Ein Star in Orange, ein Star des Magazins

Der 61-jährige ehemalige Rennfahrer und Ingenieur Wolfgang Felber ist aus der modernen KTM-Geschichte nicht mehr wegzudenken. Im Rahmen einer Reportage für das KTM-Magazin LIMITLESS haben wir mit Wolfgang darüber gesprochen, welchen Einfluss er auf das Unternehmen hatte.

Von Adam Wheeler

Wolfgang Felber ist ein Name, den jeder Orange Bleeder kennen sollte. PC: Phillip Platzer

Wolfgang Felbers tiefe, langsame Stimme bringt ein bassiges Lachen hervor. „Haha! Gute Frage. Ich erinnere mich nicht mehr. Ich habe aber definitiv irgendeinen Preis bekommen ...“ antwortet er auf unsere Frage, ob man ihm zu seinem 40-jährigen Dienstjubiläum bei KTM eine goldene Uhr geschenkt hat. Sein Lachen weicht einem wehmütigen Blick. „Ich habe am 15. März 1982 bei dieser Firma angefangen. Dieses Datum werde ich nie vergessen. Das ist jetzt 42 Jahre her. Damals war ich 20.“

Der Name „Felber“ ist im letzten Jahrzehnt häufig im KTM BLOG aufgetaucht. Sein Schreibtisch steht im Motorsport-Gebäude des Unternehmens, und er wird für sein Wissen und seinen ausgewogenen Blick auf den Rennsport sehr geschätzt – unabhängig von der Serie oder der Technik. Er war maßgeblich an der Fahrwerksentwicklung für das MotoGP™-Projekt beteiligt, das die mit Abstand größte Investition des Unternehmens darstellt, hat aber auch viel mit WP Suspension zusammengearbeitet und in seiner Anfangszeit an einer Reihe von Serienmodellen mitgewirkt. So war z. B. die unvergessliche KTM RC8 sein „Baby“. 

Die KTM RC8 R auf der Rennstrecke, 2010. PC: KTM

Wir interviewten Wolfgang für einen Sonderartikel im Rahmen des Magazins zum 70. Jubiläum, das seit dem Sommer 2024 bei autorisierten KTM-Händlern und online erhältlich ist.
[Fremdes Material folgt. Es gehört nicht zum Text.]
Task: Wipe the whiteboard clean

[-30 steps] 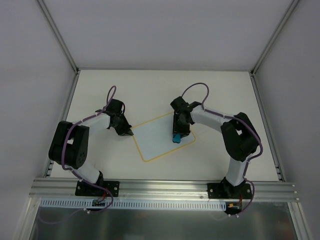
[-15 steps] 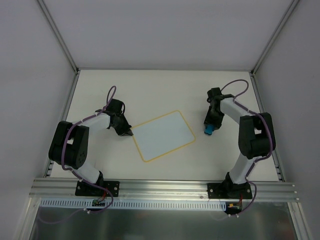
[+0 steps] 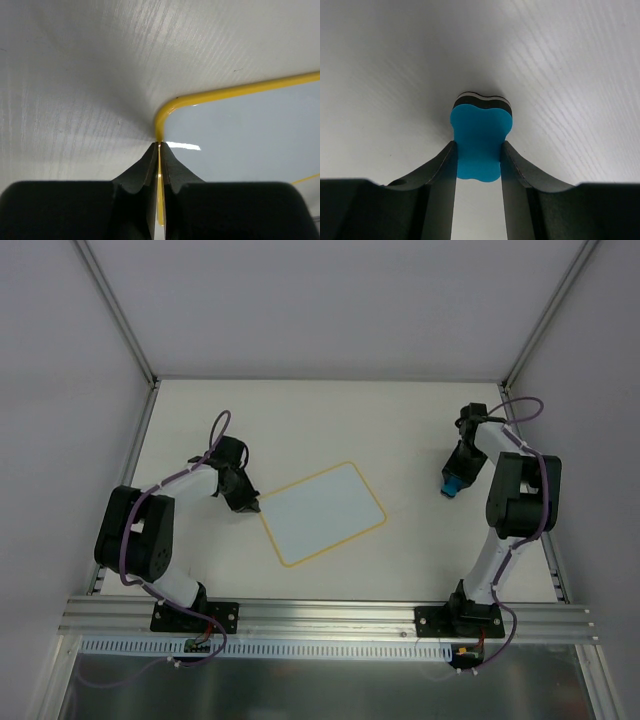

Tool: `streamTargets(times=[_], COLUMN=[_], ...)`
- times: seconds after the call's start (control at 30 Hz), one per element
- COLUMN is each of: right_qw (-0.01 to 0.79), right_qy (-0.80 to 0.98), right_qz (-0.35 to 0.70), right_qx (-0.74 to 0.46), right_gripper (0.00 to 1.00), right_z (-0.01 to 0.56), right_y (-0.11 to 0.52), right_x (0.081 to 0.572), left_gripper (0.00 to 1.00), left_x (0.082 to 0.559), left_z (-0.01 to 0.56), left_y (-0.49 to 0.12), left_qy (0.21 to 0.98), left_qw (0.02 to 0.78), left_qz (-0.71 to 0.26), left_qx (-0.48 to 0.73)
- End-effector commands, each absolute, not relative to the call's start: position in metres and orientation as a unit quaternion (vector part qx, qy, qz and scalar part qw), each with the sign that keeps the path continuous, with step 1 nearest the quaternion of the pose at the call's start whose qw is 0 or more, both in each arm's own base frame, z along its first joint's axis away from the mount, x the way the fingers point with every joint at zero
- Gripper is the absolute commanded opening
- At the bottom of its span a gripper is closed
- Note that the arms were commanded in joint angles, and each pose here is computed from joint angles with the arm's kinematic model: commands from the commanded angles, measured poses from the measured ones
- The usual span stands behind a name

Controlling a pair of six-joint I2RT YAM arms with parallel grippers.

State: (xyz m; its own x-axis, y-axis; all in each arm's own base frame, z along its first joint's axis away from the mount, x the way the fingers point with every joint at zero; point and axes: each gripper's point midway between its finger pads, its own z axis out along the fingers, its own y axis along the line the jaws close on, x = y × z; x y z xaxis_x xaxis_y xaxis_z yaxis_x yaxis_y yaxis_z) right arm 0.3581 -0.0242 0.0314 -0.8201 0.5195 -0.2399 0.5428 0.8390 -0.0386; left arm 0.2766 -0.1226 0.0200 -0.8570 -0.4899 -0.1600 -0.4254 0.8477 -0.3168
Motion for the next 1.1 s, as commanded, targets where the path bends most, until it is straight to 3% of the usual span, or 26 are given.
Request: streamTargets(times=[0.0, 0.17, 0.23, 0.27, 0.33, 0.37, 0.5, 0.63, 0.67, 0.7, 1.07], right_qw=[0.092, 0.081, 0.086, 0.089, 0.101, 0.106, 0.135, 0.179, 0.205, 0.219, 0.458], right_qy=[0.952, 0.952, 0.952, 0.952, 0.952, 0.951, 0.947, 0.941, 0.938, 0.935, 0.86], right_qz=[-0.059, -0.058, -0.056, -0.056, -0.054, -0.054, -0.056, -0.051, -0.05, -0.05, -0.102], right_qx=[0.287, 0.291, 0.289, 0.288, 0.285, 0.286, 0.287, 0.283, 0.276, 0.273, 0.201], right_gripper=[0.13, 0.23, 0.35, 0.48, 0.62, 0.74, 0.91, 0.97, 0.98, 0.99, 0.99], right_z=[0.03, 0.021, 0.025, 0.027, 0.035, 0.039, 0.063, 0.099, 0.118, 0.128, 0.311], right_y=[-0.035, -0.038, -0.039, -0.039, -0.039, -0.039, -0.043, -0.047, -0.049, -0.051, -0.079], right_x=[0.356, 0.354, 0.355, 0.356, 0.358, 0.358, 0.358, 0.357, 0.357, 0.356, 0.329], left_gripper=[0.06, 0.3, 0.36, 0.39, 0.45, 0.47, 0.64, 0.84, 0.95, 0.99, 0.99], left_x=[0.291, 0.295, 0.297, 0.298, 0.302, 0.303, 0.311, 0.316, 0.317, 0.319, 0.318], left_z=[0.043, 0.05, 0.055, 0.057, 0.066, 0.07, 0.096, 0.123, 0.13, 0.143, 0.265], left_y=[-0.123, -0.123, -0.123, -0.123, -0.122, -0.121, -0.117, -0.109, -0.107, -0.1, -0.052], left_qy=[0.952, 0.951, 0.95, 0.949, 0.947, 0.947, 0.94, 0.932, 0.93, 0.925, 0.871], left_qw=[0.154, 0.165, 0.172, 0.176, 0.19, 0.196, 0.238, 0.282, 0.292, 0.317, 0.484], left_qz=[-0.141, -0.142, -0.143, -0.145, -0.146, -0.146, -0.146, -0.139, -0.137, -0.122, -0.031], left_qx=[-0.224, -0.22, -0.217, -0.216, -0.212, -0.21, -0.198, -0.18, -0.175, -0.17, -0.083])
Bei unserem halbstündigen Gespräch sprach er über die Veränderungen bei KTM: vom Konkurs zum Boom, zu einer absoluten Größe im Rennsport mit mehr als 340 FIM-Titeln und zu Europas größtem Hersteller. Er erzählt uns auch von seiner Zusammenarbeit mit der F&E, die sich von einer kleinen Gruppe zu fast 1.000 Experten und mit bekannten Rennsportgrößen wie Dani Pedrosa, Jeremy McWilliams und anderen weiterentwickelt hat. „Um ehrlich zu sein, kommt es mir so vor, als wäre das Unternehmen in meinen 42 Jahren vom Mittelalter in die Neuzeit gewechselt“, sagt er mit fast glänzenden Augen. „All die Arbeitsabläufe und Entwicklungswerkzeuge, die man heutzutage hat, haben sich gewaltig verändert.“

Felber zeigt das Innenleben seines Babys der KTM RC8 R. PC: KTM

Das Interview, das in den Räumen der KTM Motohall geführt wurde, ist umfassend und fesselnd. Es zeigt uns eine herrlich menschliche Verbindung zu einigen der einzigartigen und glänzenden Modelle, die um uns herum stehen. Für ihn als Ingenieur ist die MotoGP™ immer noch motivierend und spannend. Die fortschreitende Entwicklung, die Aerodynamik und die endlose Suche nach kleinen Innovationen oder hohen Leistungssteigerungen bringen seine grauen Zellen auf Hochtouren. Eine Idee zu haben, sie auszuprobieren und positive Ergebnisse zu erwarten, gehört für den Österreicher einfach zum Leben dazu.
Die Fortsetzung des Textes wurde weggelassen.